▸ **Work instruction**: When you give the entries again, keep every word as it stands and drop the pictures.

[Start of Attachment]

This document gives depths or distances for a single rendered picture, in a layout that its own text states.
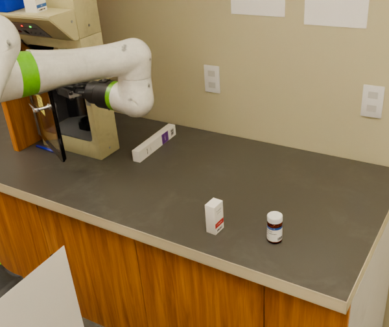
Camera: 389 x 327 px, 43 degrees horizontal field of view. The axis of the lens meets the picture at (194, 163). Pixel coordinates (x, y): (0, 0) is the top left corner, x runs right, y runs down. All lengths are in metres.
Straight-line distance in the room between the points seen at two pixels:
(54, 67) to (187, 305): 0.83
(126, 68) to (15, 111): 0.77
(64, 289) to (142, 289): 0.64
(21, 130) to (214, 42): 0.86
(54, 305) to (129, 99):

[End of Attachment]

▸ **Solution**:
This document gives depths or distances for a single rendered picture, in a layout that its own text states.
Camera: 389 x 327 px, 43 degrees horizontal field of view. The axis of the lens meets the picture at (194, 163). Pixel coordinates (x, y): (0, 0) is the top left corner, x runs right, y runs down. All lengths are in metres.
Straight-line distance in the room between the points seen at two pixels:
(54, 67) to (187, 305): 0.83
(126, 68) to (15, 111): 0.77
(64, 289) to (142, 289): 0.64
(21, 130) to (214, 42): 0.86
(54, 305) to (129, 99):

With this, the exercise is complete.